Kids often engage in games and activities that require them to stack things. In fact, one of the first activities we do with toddlers is build a tower with blocks and knock it down! In this STEAM activity for kids, sort and stack a variety of objects to explore the properties of materials that make stacking them easy or difficult.
Stacking is something that we do every day without much thought. We stack books on a shelf; we stack plates in the cupboard; we fold and stack t-shirts from the laundry basket.
When kids are playing, they stack things: blocks to make a tower; playing cards to shuffle for a game of Go Fish; pillows to make a fort. And even at an early age, they can help with some of those chores that require stacking, especially books and clothing!
But some objects are easier to stack than others.

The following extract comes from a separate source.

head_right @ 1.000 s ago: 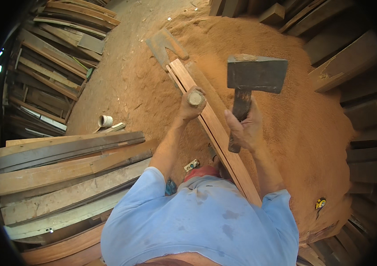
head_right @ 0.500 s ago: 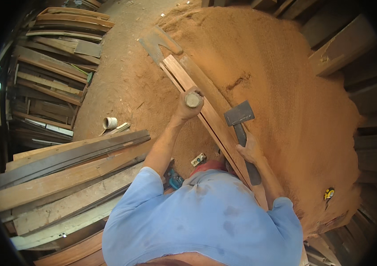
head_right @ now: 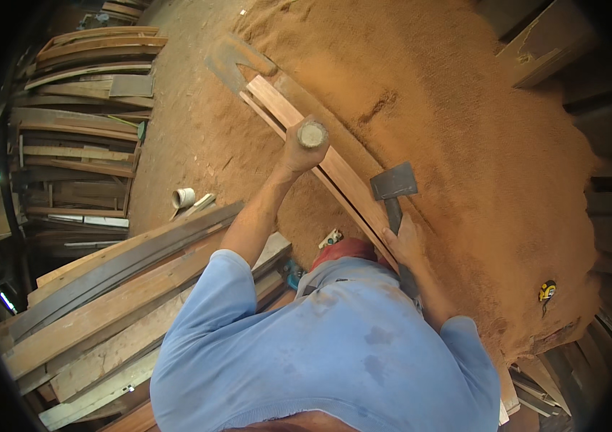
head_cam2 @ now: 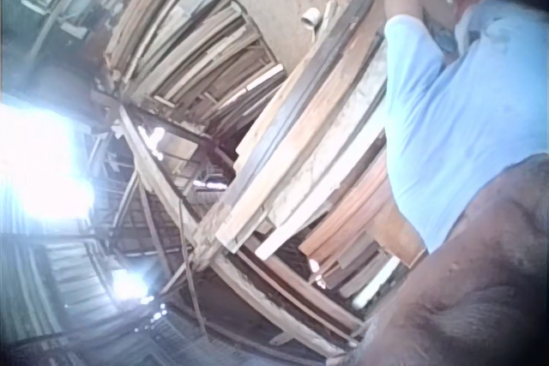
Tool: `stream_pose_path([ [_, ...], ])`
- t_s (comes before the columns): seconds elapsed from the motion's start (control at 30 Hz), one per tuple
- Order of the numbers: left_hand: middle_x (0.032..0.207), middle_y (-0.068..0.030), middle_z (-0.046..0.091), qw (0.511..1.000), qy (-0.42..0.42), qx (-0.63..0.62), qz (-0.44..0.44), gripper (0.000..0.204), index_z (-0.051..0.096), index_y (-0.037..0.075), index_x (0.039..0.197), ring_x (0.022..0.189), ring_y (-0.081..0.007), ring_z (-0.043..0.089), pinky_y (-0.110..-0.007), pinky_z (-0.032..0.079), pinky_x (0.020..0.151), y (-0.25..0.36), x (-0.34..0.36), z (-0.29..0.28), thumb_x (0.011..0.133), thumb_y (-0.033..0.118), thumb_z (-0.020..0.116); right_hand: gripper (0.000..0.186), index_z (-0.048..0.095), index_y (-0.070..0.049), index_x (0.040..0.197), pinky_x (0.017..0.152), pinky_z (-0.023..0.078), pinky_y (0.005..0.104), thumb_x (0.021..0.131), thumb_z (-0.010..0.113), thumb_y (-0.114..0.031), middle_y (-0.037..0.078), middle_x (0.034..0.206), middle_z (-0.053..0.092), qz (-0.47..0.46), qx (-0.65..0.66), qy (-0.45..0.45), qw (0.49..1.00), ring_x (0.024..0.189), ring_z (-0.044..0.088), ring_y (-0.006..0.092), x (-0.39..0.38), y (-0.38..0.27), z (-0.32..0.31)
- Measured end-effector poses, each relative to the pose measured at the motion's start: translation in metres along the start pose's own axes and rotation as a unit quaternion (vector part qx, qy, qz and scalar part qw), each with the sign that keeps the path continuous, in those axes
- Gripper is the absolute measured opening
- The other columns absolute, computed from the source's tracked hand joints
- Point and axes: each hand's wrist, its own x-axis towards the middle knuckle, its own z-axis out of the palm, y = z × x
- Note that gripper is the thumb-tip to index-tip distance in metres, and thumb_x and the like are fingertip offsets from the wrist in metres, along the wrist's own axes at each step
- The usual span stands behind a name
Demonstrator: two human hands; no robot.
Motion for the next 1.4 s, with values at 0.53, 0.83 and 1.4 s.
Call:
stream_pose_path([
  [0.53, 0.080, -0.0036, 0.066, 0.893, 0.321, -0.273, -0.159, 0.009, 0.069, 0.005, 0.099, 0.069, -0.0116, 0.062, -0.027, 0.049, 0.060, -0.060, 0.019, -0.055, 0.091, 0.003, 0.073, 0.049, 0.065, 0.008, 0.110, 0.084, 0.053, 0.0509, 0.077, 0.078, -0.027, 0.032, 0.094, 0.069, -0.014, -0.036, 0.030, 0.999, 0.091, 0.069, 0.0447, -0.013, 0.019, -0.010],
  [0.83, 0.094, -0.0104, 0.068, 0.928, -0.178, 0.215, 0.248, 0.037, 0.069, 0.010, 0.103, 0.092, -0.0333, 0.066, -0.045, 0.051, 0.090, -0.006, -0.088, 0.039, 0.069, -0.001, 0.078, 0.033, 0.062, 0.002, 0.090, 0.069, 0.050, 0.0422, 0.075, 0.081, -0.021, 0.012, 0.073, 0.059, 0.117, 0.117, 0.092, 0.982, 0.070, 0.060, 0.0236, -0.085, 0.077, -0.023],
  [1.4, 0.082, -0.0007, 0.067, 0.982, -0.054, -0.136, 0.116, 0.024, 0.065, 0.008, 0.097, 0.078, -0.0130, 0.066, -0.030, 0.054, 0.070, 0.138, -0.068, 0.063, 0.086, 0.014, 0.086, 0.024, 0.064, 0.000, 0.082, 0.056, 0.042, 0.0368, 0.080, 0.080, -0.017, 0.002, 0.068, 0.053, 0.147, 0.167, 0.168, 0.960, 0.063, 0.050, 0.0123, -0.109, 0.047, -0.041],
])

In this STEAM activity, kids explore the stacking properties of materials to see how they ‘stack up’ against each other!
Materials used in this experiment: small plastic cups, craft sticks, glitter pom poms, empty thread spools, plastic lids
1. Ask: Will all the materials stack easily?
2. Make a hypothesis: Which objects do you think will stack easily? What is it about an object you chose that will make it perfect for stacking?
3. Experiment: Begin stacking objects.
4. Observation: Does it help to have one larger object or several objects as a base at the bottom of the stack? Is it easier to stack items that are the same than it is to stack a mix of different objects? We were able to stack two glitter pompoms but not three. We were not able to stack the regular pompoms at all!
5. Conclusion: Engage your young scientist in conversation about why some stacks topple and others don’t. Try to think of some everyday occurrences of stacking and what you could do to make the process better. This will help apply scientific principles to the world around you.
Example: Stack books in two or three small piles instead of one tall pile.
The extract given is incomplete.